Acklam Hall is a Restoration mansion in the former village, and now suburb, of Acklam in Middlesbrough, North Yorkshire, England. It is a Grade I listed building.

==History==
It was built by William Hustler between 1680 and 1683. A long-held, albeit unverified family tradition claimed that the Hall was visited by a royal progress by King Charles II in 1684. The Hall was extended in 1845 and 1910–12. It continued to house the Hustlers until the conceding of ownership to Middlesbrough Corporation in 1928. After 1935 it was in public ownership and has been used as a grammar school and a comprehensive school, known as Kings Manor School, with the addition of several modern buildings to the grounds. It was then owned by Middlesbrough Council. Middlesbrough College inherited the site and continued to use it as a college building.

==House and gardens==
Internally the building features a main staircase with balustrade carved in spirals and helixes with pomegranate newel posts . The ceilings in the front part of the house have many stucco decorations of wreaths and fruit and some suspended griffons. There is a lantern window in the roof at the top of the staircase. The front room in the second storey spans the width of the house. It was probably a reception/ballroom originally, and has served various functions in education. It was the Assembly Hall for Acklam Hall Grammar School until the opening of the new hall around 1958. It then became the school's main library. Subsequently, the library moved to a new building, later demolished, and the space became the staff common room.
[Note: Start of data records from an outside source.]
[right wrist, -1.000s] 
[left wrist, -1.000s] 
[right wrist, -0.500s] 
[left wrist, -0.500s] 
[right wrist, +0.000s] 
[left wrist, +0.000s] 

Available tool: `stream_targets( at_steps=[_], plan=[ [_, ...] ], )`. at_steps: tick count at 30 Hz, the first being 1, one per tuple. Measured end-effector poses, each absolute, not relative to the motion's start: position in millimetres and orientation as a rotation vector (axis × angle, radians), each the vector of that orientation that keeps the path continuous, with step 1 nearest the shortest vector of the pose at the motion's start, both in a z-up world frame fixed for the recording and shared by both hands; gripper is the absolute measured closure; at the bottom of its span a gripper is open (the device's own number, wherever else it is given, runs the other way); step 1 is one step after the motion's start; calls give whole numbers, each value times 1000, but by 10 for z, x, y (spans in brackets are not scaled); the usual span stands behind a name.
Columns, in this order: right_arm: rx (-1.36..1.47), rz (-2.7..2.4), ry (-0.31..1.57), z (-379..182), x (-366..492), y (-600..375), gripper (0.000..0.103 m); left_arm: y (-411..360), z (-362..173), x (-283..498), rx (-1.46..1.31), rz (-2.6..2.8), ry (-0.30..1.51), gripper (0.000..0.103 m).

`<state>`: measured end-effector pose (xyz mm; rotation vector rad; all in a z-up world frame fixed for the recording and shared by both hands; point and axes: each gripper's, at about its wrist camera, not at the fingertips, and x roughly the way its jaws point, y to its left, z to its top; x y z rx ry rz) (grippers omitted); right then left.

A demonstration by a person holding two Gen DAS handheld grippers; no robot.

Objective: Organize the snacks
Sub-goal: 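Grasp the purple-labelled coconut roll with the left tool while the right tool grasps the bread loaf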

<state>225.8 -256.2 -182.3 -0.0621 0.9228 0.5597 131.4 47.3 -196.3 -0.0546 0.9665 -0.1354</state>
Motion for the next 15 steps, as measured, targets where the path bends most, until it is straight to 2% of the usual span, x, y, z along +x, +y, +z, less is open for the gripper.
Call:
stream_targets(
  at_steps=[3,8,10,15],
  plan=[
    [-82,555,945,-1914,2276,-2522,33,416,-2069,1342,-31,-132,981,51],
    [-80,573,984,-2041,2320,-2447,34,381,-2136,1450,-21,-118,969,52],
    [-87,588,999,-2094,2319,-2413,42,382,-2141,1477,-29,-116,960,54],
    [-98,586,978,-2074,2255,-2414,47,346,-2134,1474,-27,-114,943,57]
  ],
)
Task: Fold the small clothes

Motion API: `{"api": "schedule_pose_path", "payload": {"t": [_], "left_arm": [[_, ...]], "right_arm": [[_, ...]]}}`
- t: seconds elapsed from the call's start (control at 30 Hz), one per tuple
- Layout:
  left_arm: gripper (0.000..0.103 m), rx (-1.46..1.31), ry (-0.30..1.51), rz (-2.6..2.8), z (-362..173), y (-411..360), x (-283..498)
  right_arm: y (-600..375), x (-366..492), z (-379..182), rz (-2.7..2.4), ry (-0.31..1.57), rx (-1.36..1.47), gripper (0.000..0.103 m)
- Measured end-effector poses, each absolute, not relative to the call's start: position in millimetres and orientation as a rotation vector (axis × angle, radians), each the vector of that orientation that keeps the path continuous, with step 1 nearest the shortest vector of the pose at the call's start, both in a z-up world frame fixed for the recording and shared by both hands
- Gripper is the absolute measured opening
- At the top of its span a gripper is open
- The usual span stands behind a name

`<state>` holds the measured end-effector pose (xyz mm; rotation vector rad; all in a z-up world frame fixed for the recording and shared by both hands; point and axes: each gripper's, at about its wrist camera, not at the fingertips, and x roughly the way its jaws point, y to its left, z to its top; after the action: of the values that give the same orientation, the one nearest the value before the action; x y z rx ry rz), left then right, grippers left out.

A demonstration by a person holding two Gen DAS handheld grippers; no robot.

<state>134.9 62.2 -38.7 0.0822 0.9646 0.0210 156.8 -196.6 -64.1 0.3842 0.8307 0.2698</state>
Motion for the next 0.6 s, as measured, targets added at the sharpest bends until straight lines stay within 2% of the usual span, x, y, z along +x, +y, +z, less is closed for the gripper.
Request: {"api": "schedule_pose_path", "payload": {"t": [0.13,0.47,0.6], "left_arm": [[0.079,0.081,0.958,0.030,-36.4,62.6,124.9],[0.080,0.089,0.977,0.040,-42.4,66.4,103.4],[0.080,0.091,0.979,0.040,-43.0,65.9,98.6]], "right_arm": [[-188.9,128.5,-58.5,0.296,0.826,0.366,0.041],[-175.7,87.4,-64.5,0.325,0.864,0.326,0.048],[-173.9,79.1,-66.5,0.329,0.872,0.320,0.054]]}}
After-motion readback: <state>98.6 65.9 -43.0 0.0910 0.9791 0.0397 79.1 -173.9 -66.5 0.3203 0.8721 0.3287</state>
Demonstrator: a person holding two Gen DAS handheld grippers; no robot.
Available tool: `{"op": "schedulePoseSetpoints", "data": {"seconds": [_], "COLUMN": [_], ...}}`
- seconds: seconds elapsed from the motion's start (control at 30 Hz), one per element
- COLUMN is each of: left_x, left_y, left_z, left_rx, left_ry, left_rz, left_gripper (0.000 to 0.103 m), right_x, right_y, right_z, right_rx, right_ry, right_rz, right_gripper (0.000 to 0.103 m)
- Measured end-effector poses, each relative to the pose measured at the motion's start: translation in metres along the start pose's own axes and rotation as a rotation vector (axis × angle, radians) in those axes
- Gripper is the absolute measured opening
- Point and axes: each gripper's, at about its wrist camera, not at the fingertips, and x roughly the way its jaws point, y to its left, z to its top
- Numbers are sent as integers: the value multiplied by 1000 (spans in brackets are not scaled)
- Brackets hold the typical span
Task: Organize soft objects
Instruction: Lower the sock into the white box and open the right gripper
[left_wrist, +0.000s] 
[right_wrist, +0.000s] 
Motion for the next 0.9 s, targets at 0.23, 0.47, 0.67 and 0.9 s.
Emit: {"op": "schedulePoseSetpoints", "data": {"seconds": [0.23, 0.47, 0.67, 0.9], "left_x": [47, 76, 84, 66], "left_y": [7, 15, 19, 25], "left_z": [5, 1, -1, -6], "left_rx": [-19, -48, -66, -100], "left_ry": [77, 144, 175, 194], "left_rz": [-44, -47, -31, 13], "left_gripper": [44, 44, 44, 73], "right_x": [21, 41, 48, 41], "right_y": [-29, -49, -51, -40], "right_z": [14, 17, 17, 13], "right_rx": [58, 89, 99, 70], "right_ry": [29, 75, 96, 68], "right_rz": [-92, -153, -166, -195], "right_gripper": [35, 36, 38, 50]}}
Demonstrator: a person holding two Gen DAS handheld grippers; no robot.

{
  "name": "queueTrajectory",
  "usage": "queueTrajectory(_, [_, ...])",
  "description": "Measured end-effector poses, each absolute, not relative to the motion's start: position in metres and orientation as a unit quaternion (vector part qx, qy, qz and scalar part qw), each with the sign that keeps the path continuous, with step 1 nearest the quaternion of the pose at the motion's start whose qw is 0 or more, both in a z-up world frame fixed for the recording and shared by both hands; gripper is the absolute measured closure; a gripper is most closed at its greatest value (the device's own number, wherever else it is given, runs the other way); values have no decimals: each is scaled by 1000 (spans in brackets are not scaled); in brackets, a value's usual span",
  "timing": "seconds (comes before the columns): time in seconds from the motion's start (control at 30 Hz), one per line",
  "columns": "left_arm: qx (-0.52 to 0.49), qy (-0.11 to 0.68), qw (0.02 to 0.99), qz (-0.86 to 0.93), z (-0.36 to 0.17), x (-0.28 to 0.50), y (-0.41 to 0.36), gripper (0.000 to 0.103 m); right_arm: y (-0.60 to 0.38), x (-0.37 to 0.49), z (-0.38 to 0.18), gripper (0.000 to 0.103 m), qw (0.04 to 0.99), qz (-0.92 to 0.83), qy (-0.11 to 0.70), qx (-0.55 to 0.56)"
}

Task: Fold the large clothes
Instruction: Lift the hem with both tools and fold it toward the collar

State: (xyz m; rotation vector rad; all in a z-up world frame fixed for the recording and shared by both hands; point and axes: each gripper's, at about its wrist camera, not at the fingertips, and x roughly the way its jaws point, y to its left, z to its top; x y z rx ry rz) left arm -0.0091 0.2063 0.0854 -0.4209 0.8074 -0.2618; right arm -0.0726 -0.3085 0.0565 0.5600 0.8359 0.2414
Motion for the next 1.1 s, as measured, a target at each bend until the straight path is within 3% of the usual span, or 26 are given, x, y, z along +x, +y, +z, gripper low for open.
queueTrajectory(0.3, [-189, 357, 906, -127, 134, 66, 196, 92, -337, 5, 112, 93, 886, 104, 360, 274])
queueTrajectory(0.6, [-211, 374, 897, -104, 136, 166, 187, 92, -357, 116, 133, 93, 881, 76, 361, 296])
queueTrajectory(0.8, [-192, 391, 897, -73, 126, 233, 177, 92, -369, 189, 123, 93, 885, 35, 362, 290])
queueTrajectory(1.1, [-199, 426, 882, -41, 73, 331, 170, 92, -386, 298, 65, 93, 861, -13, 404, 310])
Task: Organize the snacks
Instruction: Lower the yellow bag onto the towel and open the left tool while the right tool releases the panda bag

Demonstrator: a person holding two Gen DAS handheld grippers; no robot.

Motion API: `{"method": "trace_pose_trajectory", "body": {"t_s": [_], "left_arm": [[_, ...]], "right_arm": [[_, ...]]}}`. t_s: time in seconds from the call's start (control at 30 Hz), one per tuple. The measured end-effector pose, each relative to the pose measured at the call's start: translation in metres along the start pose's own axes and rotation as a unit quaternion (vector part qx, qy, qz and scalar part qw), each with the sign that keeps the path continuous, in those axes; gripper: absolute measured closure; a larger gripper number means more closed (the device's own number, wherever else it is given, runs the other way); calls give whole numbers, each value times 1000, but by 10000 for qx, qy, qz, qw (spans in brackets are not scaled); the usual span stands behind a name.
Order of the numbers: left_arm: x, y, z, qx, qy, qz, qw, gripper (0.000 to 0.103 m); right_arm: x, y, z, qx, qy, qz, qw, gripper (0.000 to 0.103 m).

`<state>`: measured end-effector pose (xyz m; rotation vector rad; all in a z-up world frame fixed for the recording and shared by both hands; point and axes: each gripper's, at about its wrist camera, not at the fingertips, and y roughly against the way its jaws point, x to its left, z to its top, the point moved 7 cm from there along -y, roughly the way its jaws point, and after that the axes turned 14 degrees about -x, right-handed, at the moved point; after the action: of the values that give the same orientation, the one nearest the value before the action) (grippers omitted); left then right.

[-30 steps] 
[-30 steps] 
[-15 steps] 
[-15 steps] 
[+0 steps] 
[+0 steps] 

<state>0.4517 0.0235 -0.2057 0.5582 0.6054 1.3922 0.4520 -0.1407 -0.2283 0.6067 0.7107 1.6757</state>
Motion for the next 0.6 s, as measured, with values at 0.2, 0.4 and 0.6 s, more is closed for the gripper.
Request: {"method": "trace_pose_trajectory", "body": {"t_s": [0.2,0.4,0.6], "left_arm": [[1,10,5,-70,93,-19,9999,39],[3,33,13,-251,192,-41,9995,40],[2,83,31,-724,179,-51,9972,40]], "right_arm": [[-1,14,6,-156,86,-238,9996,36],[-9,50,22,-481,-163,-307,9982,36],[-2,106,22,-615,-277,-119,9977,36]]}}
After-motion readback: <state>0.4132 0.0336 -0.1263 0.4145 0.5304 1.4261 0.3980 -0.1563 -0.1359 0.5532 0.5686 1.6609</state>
In front of the hall stretches the Avenue of Trees (as it is known locally), with two rows of large oak trees forming a corridor which was likely to have been the route by which visitors originally approached the Hall. These trees stretch from Acklam Road to Hall Drive (immediately in front of the Hall) – a distance of around 0.5 miles.

==Architectural details==
The coat of arms of the Hustler family can be seen above the main door, with the figure of a Talbot on top. This extinct breed of hunting dog became the emblem of Acklam Hall Grammar School. The front door has a short portico.

==Acklam Hall today==

Middlesbrough Council revealed plans in 2011 to sell the hall to developers. Controversially the Council sold the hall and land for £900,000, when other valuations put its worth at £4,000,000. As of 2016, the council had only received £120,000 of the money it was owed. In 2014, Acklam Hall Ltd, which now owns the hall, confirmed that the building would be developed as a wedding venue with small spa, gym, conference rooms and a restaurant. The possibility of a medical centre and nursing home were also considered for the site. The financing of this would be offset against the building of 56 new houses, to the east and west of the hall, by Taylor Wimpey.
The building is now used as a weddings and corporate events centre.

==Image gallery==
The following images were taken during an "open house" held in September 2007.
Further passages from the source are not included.